__Problem statement__
Transcribe the following entries word for word. End with the line where "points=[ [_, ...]" appears.

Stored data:
● ● ● ●
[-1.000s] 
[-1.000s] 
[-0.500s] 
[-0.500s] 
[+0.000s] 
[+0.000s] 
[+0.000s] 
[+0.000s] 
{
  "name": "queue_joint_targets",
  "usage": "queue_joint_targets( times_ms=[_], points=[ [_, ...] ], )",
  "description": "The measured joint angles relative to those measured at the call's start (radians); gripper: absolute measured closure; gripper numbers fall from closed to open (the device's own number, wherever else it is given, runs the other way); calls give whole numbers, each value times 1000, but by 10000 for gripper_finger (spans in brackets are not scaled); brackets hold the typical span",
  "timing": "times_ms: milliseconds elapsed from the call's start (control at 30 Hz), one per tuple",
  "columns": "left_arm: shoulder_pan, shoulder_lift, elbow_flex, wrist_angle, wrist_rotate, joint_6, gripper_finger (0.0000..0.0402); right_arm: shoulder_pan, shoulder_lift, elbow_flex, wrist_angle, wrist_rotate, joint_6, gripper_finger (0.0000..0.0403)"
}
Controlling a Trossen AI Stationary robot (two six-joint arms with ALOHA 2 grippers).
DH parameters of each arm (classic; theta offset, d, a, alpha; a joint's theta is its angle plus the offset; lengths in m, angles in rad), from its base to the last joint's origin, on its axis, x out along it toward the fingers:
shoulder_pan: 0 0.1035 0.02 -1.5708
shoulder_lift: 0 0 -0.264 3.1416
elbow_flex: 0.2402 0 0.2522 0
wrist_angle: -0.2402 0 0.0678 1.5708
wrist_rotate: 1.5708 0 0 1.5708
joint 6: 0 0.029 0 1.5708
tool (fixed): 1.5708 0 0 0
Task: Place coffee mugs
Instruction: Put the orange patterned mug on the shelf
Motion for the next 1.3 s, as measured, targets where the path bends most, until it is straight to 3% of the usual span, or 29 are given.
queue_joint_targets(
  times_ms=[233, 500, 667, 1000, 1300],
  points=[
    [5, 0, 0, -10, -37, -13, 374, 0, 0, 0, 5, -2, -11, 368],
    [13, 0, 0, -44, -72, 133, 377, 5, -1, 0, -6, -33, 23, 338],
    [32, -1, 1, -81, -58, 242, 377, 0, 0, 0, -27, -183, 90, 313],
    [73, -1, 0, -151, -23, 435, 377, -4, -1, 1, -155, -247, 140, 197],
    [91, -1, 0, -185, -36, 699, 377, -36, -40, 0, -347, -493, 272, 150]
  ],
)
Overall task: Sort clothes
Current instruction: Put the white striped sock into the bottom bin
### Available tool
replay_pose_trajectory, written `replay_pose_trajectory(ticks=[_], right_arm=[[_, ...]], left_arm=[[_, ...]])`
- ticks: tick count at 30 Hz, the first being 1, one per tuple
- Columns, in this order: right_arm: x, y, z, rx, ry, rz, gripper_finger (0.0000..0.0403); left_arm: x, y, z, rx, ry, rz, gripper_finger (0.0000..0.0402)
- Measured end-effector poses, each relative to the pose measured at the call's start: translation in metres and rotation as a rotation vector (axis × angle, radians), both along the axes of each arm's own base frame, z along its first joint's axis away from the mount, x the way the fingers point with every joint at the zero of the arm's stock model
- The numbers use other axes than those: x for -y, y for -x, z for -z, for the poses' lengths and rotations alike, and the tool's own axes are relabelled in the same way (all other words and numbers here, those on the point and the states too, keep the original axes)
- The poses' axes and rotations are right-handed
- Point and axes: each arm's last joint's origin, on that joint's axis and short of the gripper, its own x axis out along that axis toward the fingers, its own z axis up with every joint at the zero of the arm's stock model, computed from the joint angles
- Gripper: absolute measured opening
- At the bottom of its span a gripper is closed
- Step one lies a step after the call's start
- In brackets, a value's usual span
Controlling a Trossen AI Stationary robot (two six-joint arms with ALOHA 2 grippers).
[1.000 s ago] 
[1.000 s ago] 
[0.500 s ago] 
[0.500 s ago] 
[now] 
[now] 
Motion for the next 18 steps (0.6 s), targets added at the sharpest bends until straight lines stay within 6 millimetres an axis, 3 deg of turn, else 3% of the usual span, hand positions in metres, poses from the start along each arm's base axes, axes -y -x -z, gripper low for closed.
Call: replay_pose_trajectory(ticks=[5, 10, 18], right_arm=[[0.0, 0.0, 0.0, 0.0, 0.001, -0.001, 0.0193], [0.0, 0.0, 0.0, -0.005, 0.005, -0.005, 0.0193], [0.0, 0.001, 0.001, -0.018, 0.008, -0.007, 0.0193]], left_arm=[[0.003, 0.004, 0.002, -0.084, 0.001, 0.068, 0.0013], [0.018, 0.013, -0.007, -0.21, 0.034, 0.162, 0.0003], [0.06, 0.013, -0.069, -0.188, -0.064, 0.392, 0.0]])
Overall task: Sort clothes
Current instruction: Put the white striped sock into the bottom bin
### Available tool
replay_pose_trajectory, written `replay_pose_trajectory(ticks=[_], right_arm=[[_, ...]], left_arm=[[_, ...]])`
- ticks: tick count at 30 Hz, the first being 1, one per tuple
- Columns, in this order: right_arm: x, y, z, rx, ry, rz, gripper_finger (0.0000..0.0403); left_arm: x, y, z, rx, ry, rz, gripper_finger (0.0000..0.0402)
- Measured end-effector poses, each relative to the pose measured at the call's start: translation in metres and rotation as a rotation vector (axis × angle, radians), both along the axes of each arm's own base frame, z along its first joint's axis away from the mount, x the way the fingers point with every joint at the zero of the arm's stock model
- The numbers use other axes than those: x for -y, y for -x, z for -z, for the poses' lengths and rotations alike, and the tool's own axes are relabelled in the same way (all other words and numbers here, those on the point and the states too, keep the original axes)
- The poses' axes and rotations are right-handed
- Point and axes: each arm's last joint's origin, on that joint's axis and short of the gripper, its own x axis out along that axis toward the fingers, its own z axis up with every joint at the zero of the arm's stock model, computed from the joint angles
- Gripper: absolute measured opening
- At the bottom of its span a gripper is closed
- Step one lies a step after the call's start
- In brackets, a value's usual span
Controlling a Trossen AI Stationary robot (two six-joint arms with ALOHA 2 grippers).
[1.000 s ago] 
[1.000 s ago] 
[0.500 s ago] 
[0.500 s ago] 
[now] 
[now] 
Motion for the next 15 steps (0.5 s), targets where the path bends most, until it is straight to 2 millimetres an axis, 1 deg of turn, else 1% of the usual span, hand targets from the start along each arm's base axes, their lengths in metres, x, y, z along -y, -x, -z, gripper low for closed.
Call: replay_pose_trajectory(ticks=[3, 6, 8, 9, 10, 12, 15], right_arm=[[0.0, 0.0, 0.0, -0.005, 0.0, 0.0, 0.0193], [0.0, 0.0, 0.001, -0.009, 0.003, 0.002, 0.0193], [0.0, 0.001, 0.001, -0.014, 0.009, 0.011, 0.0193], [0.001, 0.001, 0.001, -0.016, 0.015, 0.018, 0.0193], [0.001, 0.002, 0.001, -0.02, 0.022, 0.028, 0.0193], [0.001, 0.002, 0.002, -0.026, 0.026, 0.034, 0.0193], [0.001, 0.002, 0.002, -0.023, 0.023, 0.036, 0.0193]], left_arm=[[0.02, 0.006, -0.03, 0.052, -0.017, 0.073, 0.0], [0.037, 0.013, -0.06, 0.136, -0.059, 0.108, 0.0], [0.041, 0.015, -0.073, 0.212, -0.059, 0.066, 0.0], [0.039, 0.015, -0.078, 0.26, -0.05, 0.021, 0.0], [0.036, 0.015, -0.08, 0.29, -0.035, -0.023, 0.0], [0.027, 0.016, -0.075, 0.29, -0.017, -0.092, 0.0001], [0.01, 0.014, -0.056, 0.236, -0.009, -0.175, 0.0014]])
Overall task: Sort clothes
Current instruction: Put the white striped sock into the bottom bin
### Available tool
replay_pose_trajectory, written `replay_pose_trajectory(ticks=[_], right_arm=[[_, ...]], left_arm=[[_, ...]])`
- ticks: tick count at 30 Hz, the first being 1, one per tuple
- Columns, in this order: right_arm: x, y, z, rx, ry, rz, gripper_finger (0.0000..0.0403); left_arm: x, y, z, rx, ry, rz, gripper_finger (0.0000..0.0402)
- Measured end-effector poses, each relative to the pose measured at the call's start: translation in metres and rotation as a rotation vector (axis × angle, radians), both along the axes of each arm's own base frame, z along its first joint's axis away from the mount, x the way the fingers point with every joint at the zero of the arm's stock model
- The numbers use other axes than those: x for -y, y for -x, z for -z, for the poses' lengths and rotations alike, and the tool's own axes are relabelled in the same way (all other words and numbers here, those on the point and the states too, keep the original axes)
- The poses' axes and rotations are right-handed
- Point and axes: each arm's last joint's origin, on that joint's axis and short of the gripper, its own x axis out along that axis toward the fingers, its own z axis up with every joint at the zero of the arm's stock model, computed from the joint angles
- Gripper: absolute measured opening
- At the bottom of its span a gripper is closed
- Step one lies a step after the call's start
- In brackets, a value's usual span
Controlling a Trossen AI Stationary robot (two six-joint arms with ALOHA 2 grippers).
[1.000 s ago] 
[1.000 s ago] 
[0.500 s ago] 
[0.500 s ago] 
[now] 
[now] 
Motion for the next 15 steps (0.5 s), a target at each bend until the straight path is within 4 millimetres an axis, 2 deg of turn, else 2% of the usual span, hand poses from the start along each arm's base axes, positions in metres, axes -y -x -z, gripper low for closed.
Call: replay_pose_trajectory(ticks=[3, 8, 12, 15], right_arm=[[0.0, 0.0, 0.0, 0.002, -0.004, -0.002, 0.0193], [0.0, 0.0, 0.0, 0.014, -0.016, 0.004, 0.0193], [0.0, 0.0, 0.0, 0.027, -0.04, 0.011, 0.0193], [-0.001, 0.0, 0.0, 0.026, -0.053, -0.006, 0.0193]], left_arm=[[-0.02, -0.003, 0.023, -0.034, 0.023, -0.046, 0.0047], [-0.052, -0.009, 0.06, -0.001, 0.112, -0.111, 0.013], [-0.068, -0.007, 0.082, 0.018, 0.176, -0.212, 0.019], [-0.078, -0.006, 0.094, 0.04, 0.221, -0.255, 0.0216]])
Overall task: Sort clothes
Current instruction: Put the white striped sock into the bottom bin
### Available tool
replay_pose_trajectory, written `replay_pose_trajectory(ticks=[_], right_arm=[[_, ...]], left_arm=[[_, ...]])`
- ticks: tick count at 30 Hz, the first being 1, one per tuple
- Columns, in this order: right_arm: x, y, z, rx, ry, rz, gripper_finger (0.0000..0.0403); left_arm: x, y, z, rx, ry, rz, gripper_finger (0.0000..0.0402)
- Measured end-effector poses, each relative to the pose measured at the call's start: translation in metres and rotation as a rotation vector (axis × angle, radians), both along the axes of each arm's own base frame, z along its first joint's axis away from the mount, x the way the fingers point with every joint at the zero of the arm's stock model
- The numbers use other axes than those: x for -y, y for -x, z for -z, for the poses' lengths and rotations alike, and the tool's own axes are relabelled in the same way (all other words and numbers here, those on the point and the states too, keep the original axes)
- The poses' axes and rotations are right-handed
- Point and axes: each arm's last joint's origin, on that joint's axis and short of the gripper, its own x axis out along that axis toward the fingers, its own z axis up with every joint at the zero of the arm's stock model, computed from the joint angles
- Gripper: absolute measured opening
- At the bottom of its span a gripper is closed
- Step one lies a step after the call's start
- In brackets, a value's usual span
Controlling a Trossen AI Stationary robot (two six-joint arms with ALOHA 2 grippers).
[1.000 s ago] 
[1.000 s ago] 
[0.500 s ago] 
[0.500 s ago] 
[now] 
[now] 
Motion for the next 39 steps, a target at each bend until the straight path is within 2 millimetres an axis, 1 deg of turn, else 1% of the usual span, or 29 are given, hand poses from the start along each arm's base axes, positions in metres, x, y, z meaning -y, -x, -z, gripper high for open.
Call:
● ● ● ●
__Written solution__
[-1.000s] 
[-1.000s] 
[-0.500s] 
[-0.500s] 
[+0.000s] 
[+0.000s] 
[+0.000s] 
[+0.000s] 
{
  "name": "queue_joint_targets",
  "usage": "queue_joint_targets( times_ms=[_], points=[ [_, ...] ], )",

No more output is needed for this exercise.